_What to work on_: Word for word, transcribe the listing that follows, minus any pictures.

*** Given data ***

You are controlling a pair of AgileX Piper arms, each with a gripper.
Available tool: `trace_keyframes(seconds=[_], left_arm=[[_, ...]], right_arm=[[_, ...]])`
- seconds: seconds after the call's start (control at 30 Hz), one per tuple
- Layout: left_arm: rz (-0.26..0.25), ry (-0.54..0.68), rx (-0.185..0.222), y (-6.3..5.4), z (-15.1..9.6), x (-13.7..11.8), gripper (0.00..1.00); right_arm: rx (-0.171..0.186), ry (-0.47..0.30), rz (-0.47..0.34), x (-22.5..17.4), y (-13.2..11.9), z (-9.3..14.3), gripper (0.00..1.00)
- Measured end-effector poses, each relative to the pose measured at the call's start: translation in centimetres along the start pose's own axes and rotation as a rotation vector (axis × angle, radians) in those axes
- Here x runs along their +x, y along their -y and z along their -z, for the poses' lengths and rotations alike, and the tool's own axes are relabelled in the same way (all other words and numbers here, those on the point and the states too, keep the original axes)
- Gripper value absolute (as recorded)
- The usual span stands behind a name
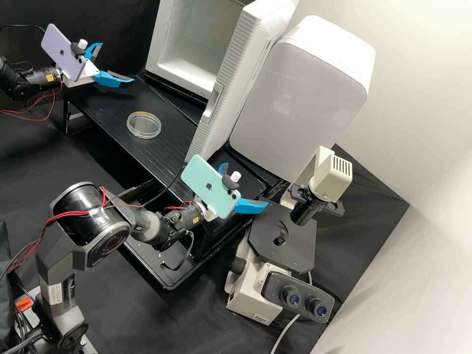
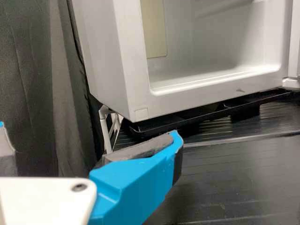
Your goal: Place the petri dish in the incubator
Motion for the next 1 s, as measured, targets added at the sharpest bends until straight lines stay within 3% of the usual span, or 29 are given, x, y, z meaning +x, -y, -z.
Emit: trace_keyframes(seconds=[0.47, 0.6, 1.0], left_arm=[[0.004, 0.005, 0.0, 0.1, -0.2, -0.1, 1.0], [0.015, 0.038, -0.028, 0.3, -1.0, -0.4, 1.0], [0.05, 0.093, -0.022, 1.5, -1.9, -4.5, 1.0]], right_arm=[[0.0, 0.0, 0.0, 0.0, 0.0, 0.0, 1.0], [0.0, 0.0, 0.0, 0.0, 0.0, 0.0, 1.0], [0.0, 0.0, 0.0, 0.0, 0.0, 0.0, 1.0]])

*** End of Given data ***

_The completed task_:
You are controlling a pair of AgileX Piper arms, each with a gripper.
Available tool: `trace_keyframes(seconds=[_], left_arm=[[_, ...]], right_arm=[[_, ...]])`
- seconds: seconds after the call's start (control at 30 Hz), one per tuple
- Layout: left_arm: rz (-0.26..0.25), ry (-0.54..0.68), rx (-0.185..0.222), y (-6.3..5.4), z (-15.1..9.6), x (-13.7..11.8), gripper (0.00..1.00); right_arm: rx (-0.171..0.186), ry (-0.47..0.30), rz (-0.47..0.34), x (-22.5..17.4), y (-13.2..11.9), z (-9.3..14.3), gripper (0.00..1.00)
- Measured end-effector poses, each relative to the pose measured at the call's start: translation in centimetres along the start pose's own axes and rotation as a rotation vector (axis × angle, radians) in those axes
- Here x runs along their +x, y along their -y and z along their -z, for the poses' lengths and rotations alike, and the tool's own axes are relabelled in the same way (all other words and numbers here, those on the point and the states too, keep the original axes)
- Gripper value absolute (as recorded)
- The usual span stands behind a name
Your goal: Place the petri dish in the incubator
Motion for the next 1 s, as measured, targets added at the sharpest bends until straight lines stay within 3% of the usual span, or 29 are given, x, y, z meaning +x, -y, -z.
Emit: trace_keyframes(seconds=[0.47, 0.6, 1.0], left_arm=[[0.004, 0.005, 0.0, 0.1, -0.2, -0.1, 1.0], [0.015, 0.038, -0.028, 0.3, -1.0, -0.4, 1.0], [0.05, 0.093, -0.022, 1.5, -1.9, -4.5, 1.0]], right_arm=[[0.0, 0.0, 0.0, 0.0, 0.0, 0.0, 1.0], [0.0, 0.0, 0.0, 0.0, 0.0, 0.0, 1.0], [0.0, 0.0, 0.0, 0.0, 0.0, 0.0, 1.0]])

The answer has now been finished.